= Task details =
Take the records below from their first line through the line holding "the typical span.", and set each of those lines down exactly, without pictures.

Top of Source records

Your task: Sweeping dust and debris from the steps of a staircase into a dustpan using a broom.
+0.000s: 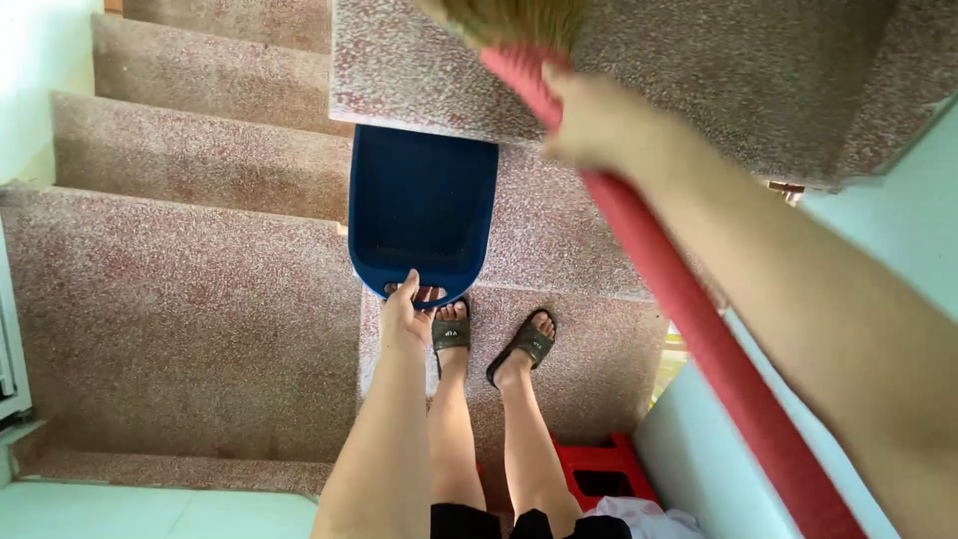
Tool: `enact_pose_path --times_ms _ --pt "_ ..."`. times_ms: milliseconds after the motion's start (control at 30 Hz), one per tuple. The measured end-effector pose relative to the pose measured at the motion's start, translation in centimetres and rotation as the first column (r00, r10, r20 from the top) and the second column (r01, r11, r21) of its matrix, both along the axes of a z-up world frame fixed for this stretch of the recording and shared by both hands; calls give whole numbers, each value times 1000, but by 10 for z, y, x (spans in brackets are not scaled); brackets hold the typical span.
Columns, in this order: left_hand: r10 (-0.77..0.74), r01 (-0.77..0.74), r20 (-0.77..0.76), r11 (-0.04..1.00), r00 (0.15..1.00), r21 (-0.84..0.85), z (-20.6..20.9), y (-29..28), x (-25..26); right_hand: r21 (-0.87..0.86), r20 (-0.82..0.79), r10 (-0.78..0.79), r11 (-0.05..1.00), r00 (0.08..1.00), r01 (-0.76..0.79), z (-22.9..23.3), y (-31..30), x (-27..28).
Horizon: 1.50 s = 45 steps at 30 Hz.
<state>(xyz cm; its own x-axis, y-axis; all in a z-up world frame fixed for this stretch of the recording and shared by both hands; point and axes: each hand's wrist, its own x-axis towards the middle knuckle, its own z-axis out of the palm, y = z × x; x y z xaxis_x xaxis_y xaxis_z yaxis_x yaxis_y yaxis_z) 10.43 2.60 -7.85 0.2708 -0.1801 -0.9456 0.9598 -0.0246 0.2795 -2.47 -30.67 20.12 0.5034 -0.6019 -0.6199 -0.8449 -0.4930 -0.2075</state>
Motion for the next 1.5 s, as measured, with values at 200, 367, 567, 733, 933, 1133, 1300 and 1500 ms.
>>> enact_pose_path --times_ms 200,367,567,733,933,1133,1300,1500 --pt "-1 2 -6 1000 1000 31 -8 10 19 336 -350 198 939 916 -75 88 97 -26" --pt "-28 30 -18 996 999 89 25 4 27 387 -339 90 921 937 51 101 94 -95" --pt "-132 133 -14 982 991 137 30 8 16 -70 -32 -259 964 965 256 21 -19 -128" --pt "-173 175 -28 978 985 113 20 7 5 104 73 -310 948 948 302 -31 35 -125" --pt "-266 266 -21 958 964 104 9 13 -4 429 -258 -249 836 934 341 53 169 -126" --pt "-358 357 -19 927 934 114 36 6 -35 388 97 -579 771 809 505 46 243 -295" --pt "-440 438 -5 891 898 123 50 22 -63 308 -239 -949 127 206 943 -4 223 -404" --pt "-508 507 -11 857 861 89 56 58 -98 359 -199 -980 -100 -28 928 -79 179 -459"
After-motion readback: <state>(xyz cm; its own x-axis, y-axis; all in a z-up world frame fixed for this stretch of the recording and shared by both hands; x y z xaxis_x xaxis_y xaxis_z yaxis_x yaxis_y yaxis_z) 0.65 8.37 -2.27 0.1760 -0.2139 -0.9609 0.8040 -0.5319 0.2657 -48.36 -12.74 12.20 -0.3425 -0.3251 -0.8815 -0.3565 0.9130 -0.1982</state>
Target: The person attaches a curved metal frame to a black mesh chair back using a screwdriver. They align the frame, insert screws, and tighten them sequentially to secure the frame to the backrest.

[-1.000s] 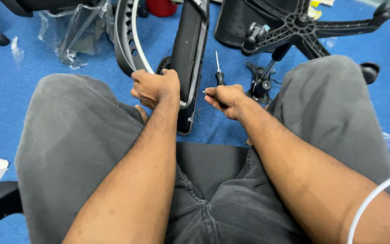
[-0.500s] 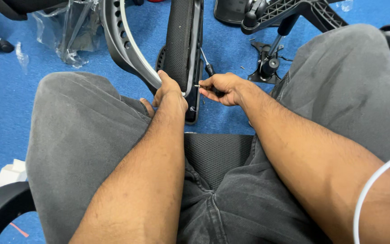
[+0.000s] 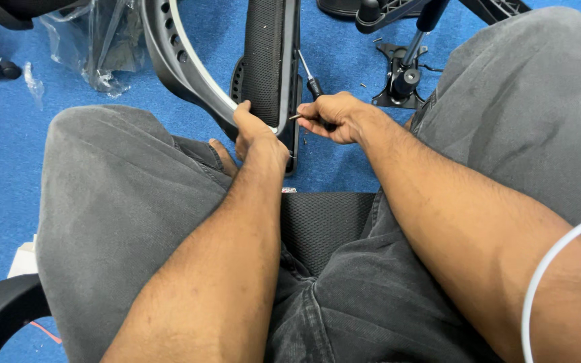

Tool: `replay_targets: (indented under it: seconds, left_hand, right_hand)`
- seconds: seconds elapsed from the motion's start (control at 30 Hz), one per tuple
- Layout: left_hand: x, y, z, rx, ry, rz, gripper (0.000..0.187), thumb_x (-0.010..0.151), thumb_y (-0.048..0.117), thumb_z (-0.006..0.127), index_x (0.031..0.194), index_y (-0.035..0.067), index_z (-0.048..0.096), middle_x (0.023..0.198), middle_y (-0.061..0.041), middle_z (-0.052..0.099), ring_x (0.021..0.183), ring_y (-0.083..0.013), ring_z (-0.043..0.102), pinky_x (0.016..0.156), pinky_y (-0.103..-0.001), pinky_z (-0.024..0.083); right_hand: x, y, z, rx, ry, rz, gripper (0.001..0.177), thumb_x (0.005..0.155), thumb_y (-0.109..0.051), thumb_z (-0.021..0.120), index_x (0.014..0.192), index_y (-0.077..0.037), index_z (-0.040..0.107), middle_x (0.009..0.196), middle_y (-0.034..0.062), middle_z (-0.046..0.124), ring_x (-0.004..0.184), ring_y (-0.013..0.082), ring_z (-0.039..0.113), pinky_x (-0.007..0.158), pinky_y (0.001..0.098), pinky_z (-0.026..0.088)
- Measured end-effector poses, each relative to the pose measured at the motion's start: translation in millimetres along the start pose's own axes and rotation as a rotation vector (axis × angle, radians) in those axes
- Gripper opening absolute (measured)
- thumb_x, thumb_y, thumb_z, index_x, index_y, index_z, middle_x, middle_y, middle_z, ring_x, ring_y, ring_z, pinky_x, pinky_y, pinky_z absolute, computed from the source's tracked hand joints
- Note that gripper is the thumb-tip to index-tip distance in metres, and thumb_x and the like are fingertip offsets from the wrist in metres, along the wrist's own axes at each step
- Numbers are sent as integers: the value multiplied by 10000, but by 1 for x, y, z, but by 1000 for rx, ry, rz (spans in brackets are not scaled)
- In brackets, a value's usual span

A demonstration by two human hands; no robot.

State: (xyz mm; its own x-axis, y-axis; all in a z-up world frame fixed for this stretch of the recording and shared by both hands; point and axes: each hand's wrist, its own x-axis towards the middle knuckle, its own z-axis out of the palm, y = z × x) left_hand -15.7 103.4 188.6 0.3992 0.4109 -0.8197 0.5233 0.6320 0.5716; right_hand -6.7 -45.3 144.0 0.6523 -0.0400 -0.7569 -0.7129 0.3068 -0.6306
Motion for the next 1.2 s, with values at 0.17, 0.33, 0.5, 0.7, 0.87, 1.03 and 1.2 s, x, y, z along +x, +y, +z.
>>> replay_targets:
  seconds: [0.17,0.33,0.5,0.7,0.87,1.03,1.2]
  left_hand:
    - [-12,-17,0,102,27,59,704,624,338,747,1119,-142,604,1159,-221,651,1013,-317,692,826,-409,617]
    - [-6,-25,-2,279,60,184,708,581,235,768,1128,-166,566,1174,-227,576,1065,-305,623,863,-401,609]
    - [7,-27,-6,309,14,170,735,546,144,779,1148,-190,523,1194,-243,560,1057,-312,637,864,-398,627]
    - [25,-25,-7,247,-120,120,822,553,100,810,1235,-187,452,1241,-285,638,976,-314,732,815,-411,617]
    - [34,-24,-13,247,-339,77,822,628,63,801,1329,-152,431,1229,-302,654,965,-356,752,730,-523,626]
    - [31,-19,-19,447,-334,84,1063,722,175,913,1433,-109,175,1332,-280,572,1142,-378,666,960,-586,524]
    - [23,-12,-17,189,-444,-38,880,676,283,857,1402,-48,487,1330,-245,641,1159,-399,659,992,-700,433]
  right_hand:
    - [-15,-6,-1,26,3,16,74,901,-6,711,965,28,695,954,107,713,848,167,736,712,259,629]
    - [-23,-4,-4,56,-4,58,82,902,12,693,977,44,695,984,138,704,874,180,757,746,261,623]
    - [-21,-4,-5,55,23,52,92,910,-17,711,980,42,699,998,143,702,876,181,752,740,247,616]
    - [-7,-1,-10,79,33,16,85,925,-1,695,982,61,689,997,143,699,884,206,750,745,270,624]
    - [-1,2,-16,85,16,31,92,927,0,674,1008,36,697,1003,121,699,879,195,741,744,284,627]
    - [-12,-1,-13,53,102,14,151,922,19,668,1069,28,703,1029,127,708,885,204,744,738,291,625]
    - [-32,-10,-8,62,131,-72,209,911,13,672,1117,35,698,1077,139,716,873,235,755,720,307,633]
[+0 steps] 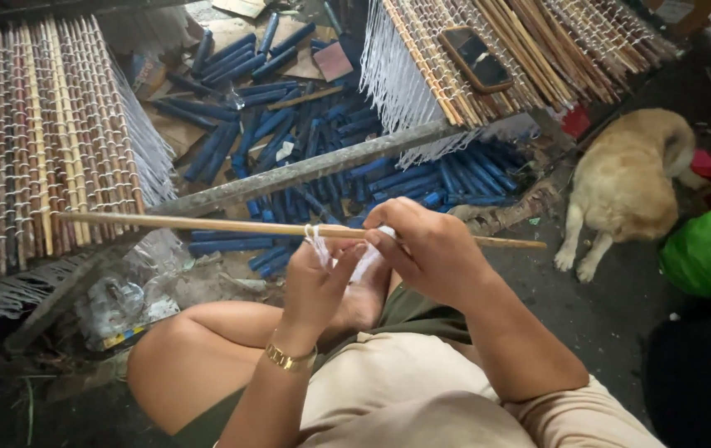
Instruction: Tying multiple white strings onto a wooden stick at regular intervals to create a mesh or curtain-like structure.
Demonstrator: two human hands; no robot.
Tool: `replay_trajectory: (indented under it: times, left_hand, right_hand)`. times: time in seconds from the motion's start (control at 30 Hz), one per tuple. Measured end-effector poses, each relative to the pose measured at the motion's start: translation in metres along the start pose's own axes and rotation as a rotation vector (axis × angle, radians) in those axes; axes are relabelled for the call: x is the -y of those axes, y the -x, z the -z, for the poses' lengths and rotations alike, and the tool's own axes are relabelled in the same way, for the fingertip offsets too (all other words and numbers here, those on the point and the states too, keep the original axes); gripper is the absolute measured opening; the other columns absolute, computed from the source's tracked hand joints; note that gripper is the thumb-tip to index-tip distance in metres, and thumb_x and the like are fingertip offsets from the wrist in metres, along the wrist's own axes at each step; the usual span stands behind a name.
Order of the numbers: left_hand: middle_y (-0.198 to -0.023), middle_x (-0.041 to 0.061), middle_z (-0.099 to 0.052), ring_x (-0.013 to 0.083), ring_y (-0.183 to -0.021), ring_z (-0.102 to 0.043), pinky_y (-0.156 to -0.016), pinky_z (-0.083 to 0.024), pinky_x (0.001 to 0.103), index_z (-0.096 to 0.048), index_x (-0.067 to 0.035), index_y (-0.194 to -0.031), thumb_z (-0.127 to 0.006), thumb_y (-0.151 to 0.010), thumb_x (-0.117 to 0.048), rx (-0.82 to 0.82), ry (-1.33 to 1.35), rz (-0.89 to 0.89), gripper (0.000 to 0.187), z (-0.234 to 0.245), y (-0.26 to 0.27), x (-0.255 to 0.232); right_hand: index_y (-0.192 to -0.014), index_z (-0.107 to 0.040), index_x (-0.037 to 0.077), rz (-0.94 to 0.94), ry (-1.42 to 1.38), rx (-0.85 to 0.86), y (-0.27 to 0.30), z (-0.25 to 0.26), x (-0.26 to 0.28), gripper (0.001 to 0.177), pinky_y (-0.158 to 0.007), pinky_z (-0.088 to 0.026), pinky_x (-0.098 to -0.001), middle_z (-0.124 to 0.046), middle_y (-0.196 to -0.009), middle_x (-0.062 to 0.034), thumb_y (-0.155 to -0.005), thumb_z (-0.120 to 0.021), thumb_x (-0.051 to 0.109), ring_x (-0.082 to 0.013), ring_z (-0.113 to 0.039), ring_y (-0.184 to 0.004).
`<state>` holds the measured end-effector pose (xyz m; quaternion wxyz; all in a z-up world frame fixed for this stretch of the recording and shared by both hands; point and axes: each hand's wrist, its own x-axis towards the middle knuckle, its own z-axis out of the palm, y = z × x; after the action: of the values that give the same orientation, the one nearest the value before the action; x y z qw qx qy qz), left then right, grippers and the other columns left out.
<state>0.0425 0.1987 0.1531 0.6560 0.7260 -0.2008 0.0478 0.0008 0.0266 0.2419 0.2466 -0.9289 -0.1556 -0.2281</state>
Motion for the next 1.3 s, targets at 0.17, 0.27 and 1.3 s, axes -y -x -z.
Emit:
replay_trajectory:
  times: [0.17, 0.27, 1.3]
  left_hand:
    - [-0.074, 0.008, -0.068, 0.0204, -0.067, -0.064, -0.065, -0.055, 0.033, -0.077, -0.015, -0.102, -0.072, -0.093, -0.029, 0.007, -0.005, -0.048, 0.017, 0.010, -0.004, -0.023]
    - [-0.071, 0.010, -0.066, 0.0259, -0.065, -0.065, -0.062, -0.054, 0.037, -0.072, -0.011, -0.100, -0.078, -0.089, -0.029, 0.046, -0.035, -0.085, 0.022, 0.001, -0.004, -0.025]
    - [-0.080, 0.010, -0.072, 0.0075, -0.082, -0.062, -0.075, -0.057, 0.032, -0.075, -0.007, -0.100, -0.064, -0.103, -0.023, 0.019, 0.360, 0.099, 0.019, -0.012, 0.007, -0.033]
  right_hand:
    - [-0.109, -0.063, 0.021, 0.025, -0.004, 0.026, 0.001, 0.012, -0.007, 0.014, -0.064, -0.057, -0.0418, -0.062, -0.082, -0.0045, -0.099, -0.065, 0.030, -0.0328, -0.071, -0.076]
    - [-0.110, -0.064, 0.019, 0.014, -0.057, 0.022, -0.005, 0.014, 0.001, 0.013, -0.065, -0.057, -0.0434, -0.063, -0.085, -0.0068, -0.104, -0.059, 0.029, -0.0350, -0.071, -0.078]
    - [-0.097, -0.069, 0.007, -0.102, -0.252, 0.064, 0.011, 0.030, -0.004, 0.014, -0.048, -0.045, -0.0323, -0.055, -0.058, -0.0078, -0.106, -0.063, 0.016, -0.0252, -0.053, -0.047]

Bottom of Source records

= Exercise response =
Your task: Sweeping dust and debris from the steps of a staircase into a dustpan using a broom.
+0.000s: 
Tool: `enact_pose_path --times_ms _ --pt "_ ..."`. times_ms: milliseconds after the motion's start (control at 30 Hz), one per tuple. The measured end-effector pose relative to the pose measured at the motion's start, translation in centimetres and rotation as the first column (r00, r10, r20 from the top) and the second column (r01, r11, r21) of its matrix, both along the axes of a z-up world frame fixed for this stretch of the recording and shared by both hands; calls give whole numbers, each value times 1000, but by 10 for z, y, x (spans in brackets are not scaled); brackets hold the typical span.

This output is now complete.